It was not the overturning of Roe v. Wade. Ziegler is a professor of law at UC Davis School of Law, has written several books on law, history, and politics of abortion, and her latest book is Personhood, The New Civil War Over Reproduction. And you, our listeners, are joining the conversation. What are your questions about fetal personhood and the anti-abortion movement's next steps? What do you think establishing fetal personhood under the Constitution would mean, the impacts it would have? What do
What do you think of the argument that embryos or fetuses have constitutional rights? Are you or someone you know preparing for a further loss of abortion access or changes to IVF or even contraception? You can tell us by emailing forum at kqed.org, finding us on our social channels on Blue Sky, Facebook, Instagram, and threads at KQED Forum, or by calling 866-733-6786, 866-733-6786.
So before the break, Mary, we were talking about how the fetal personhood goals and the impacts of it are not broadly popular, at least the impacts that the anti-abortion movement's leaders are saying a recognition of fetal personhood should have. So do you think that lack of popularity explains in part why, at least so far, it does not seem like President Trump has really been active on this issue or active on the anti-abortion movement's goals?
I do.
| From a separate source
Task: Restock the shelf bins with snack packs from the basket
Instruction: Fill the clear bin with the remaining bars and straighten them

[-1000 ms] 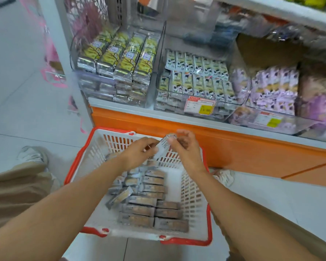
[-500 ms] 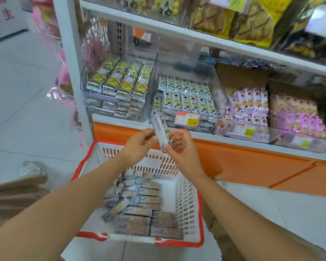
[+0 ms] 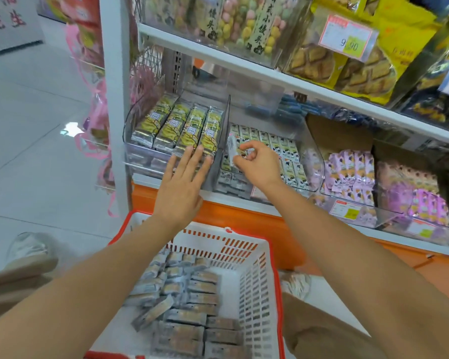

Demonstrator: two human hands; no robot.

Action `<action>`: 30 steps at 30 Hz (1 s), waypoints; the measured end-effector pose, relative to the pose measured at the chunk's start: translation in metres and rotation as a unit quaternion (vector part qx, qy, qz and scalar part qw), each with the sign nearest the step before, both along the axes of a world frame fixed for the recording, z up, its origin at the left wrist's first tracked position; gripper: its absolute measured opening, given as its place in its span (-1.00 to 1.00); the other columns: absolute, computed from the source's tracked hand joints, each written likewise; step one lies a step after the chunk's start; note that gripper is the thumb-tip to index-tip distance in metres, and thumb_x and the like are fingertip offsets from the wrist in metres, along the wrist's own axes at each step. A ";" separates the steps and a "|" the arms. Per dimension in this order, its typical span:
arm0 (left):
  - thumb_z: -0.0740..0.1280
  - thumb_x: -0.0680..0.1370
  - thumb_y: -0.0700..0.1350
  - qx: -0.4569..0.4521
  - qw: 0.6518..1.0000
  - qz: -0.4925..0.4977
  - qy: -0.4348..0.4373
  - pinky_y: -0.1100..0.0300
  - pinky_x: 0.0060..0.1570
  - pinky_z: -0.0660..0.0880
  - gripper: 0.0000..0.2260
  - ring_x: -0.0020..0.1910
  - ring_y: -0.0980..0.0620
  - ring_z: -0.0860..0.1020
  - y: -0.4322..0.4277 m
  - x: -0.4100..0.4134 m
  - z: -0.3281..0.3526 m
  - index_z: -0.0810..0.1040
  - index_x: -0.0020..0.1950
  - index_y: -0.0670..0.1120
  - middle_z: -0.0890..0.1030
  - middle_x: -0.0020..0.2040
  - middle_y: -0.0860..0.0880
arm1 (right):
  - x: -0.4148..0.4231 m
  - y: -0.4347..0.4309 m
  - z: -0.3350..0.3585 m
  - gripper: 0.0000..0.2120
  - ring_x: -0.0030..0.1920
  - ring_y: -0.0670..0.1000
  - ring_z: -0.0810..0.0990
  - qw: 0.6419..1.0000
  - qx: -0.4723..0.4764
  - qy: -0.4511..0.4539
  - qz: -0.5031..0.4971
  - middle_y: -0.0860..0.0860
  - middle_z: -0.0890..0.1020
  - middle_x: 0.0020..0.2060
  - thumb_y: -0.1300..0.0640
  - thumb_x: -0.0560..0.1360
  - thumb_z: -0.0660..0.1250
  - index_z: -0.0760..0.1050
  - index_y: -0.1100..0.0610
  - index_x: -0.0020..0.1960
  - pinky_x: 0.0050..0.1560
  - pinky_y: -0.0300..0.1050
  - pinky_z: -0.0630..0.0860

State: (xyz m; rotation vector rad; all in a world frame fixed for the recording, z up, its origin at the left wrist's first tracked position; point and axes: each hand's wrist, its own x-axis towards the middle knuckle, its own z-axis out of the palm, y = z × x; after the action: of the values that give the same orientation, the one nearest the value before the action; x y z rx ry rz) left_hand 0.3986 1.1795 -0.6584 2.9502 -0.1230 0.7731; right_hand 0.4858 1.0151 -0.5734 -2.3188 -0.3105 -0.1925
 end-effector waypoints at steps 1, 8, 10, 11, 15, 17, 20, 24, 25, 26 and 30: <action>0.36 0.47 -0.17 0.001 1.000 -0.002 -0.012 -0.15 0.53 -0.05 -0.21 0.59 -0.12 -0.07 0.001 0.002 -0.003 0.01 0.62 -0.07 -0.01 0.61 -0.13 | 0.005 0.004 -0.001 -0.77 -0.41 -0.10 0.46 1.000 -0.018 0.006 0.001 -0.08 0.48 -0.44 0.16 0.47 0.41 0.54 0.07 0.12 -0.35 -0.25 0.42; 0.37 0.42 -0.21 -0.005 0.999 -0.003 -0.045 -0.19 0.51 0.03 -0.22 0.59 -0.14 0.00 0.000 0.006 -0.011 0.12 0.60 -0.11 0.06 0.61 -0.14 | 0.013 0.015 -0.011 -0.69 -0.08 0.01 0.59 0.994 -0.099 0.039 0.004 0.03 0.63 -0.10 0.07 0.50 0.42 0.59 0.16 0.21 0.00 -0.14 0.52; 0.37 0.42 -0.23 -0.005 0.999 -0.001 -0.048 -0.18 0.51 0.01 -0.22 0.59 -0.14 -0.01 0.000 0.007 -0.013 0.12 0.60 -0.11 0.06 0.61 -0.14 | 0.013 0.015 -0.012 -0.75 -0.17 -0.03 0.58 0.994 -0.098 0.043 0.003 -0.05 0.60 -0.21 0.08 0.52 0.40 0.62 0.17 0.15 0.03 -0.12 0.53; 0.37 0.42 -0.23 -0.005 0.999 0.000 -0.048 -0.18 0.51 0.01 -0.22 0.59 -0.14 -0.01 0.000 0.007 -0.013 0.12 0.60 -0.11 0.06 0.61 -0.14 | 0.014 0.014 -0.012 -0.79 -0.26 -0.09 0.53 0.995 -0.094 0.045 0.006 -0.13 0.54 -0.29 0.09 0.53 0.38 0.64 0.16 0.10 -0.02 -0.13 0.52; 0.37 0.43 -0.21 -0.003 0.999 0.001 -0.043 -0.17 0.52 0.01 -0.22 0.59 -0.14 -0.02 -0.001 0.006 -0.010 0.11 0.60 -0.11 0.04 0.61 -0.14 | 0.011 0.010 -0.010 -0.82 -0.39 -0.14 0.44 0.996 -0.080 0.040 0.027 -0.15 0.49 -0.40 0.10 0.56 0.34 0.65 0.15 0.07 -0.21 -0.21 0.45; 0.36 0.44 -0.19 0.006 0.999 0.002 -0.040 -0.16 0.52 0.00 -0.23 0.59 -0.15 -0.02 -0.001 0.003 -0.008 0.11 0.60 -0.11 0.04 0.61 -0.16 | 0.006 0.007 -0.010 -0.79 -0.35 -0.07 0.47 0.997 -0.067 0.021 0.040 0.01 0.57 -0.35 0.11 0.56 0.35 0.63 0.15 0.13 -0.23 -0.22 0.47; 0.37 0.42 -0.19 0.011 0.999 -0.004 -0.050 -0.17 0.51 0.03 -0.26 0.57 -0.19 0.05 -0.006 -0.002 -0.006 0.19 0.57 -0.14 0.15 0.57 -0.20 | -0.006 -0.001 -0.018 -0.77 -0.26 -0.06 0.49 0.997 -0.012 -0.030 0.064 0.12 0.57 -0.21 0.16 0.54 0.36 0.61 0.15 0.17 -0.15 -0.23 0.46; 0.42 0.35 -0.21 0.007 0.997 -0.027 -0.071 -0.15 0.41 0.15 -0.40 0.39 -0.22 0.28 -0.019 -0.011 -0.015 0.42 0.39 -0.19 0.41 0.34 -0.24 | -0.039 -0.018 -0.034 -0.79 -0.07 -0.12 0.51 0.989 0.035 -0.109 0.093 0.04 0.54 -0.06 0.24 0.53 0.34 0.59 0.15 0.15 -0.01 -0.42 0.40; 0.41 0.34 -0.21 0.009 0.998 -0.029 -0.063 -0.15 0.38 0.19 -0.43 0.35 -0.22 0.31 -0.020 -0.013 -0.019 0.44 0.35 -0.18 0.43 0.31 -0.23 | -0.047 -0.021 -0.039 -0.80 -0.05 -0.16 0.51 0.987 0.036 -0.124 0.094 0.02 0.53 -0.05 0.25 0.53 0.33 0.59 0.16 0.15 0.01 -0.44 0.39; 0.40 0.34 -0.21 0.011 0.998 -0.031 -0.051 -0.15 0.36 0.22 -0.46 0.33 -0.22 0.33 -0.021 -0.015 -0.023 0.46 0.33 -0.18 0.45 0.28 -0.23 | -0.054 -0.025 -0.044 -0.80 -0.05 -0.19 0.50 0.986 0.042 -0.129 0.097 0.00 0.53 -0.04 0.26 0.54 0.32 0.58 0.16 0.14 0.03 -0.44 0.39; 0.37 0.32 -0.21 0.014 0.998 -0.057 -0.003 -0.10 0.27 0.27 -0.49 0.25 -0.23 0.40 -0.020 -0.019 -0.041 0.48 0.28 -0.19 0.50 0.21 -0.21 | -0.070 -0.034 -0.072 -0.80 0.01 -0.11 0.54 0.982 0.053 -0.115 0.142 -0.03 0.55 -0.01 0.26 0.54 0.30 0.58 0.13 0.14 0.08 -0.26 0.48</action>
State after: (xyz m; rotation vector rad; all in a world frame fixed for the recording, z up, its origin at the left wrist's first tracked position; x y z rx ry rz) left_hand 0.3800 1.1599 -0.6998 2.9364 -0.3018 0.7716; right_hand 0.4158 0.9812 -0.6452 -2.1200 -0.7235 -0.3277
I mean, I think it's a combination. I mean, President Trump has not been shy about pursuing things that seem likely to be broadly unpopular, like tariffs. But he's only seemingly been willing to take those risks when he feels passionately about the issue himself. And he does not have a track record of being passionate about abortion. And he seems keenly aware that the abortion issue is still a very tough one for Republicans to
even when Republicans stop well short of embracing full-blown fetal personhood. Obviously, I want to be careful because we're still very early in the Trump administration and there have been figures like RFK Jr. and Marty McCary who've been telegraphing the possibility that we may see more from the Trump administration. But I think it suits the president at the moment to outsource the most extreme decisions on abortion to federal judges, which I think, of course, a personhood strategy is,
allows for, right, that those decisions can come from judges that Trump nominates, not from the administration itself. So while Trump isn't necessarily personally passionate about this, you do write that J.D. Vance is in favor of the Justice Department using the Comstock Act as a de facto abortion ban, which Project 2025 also calls for, which Vance is close to. Can you remind us of the Comstock Act?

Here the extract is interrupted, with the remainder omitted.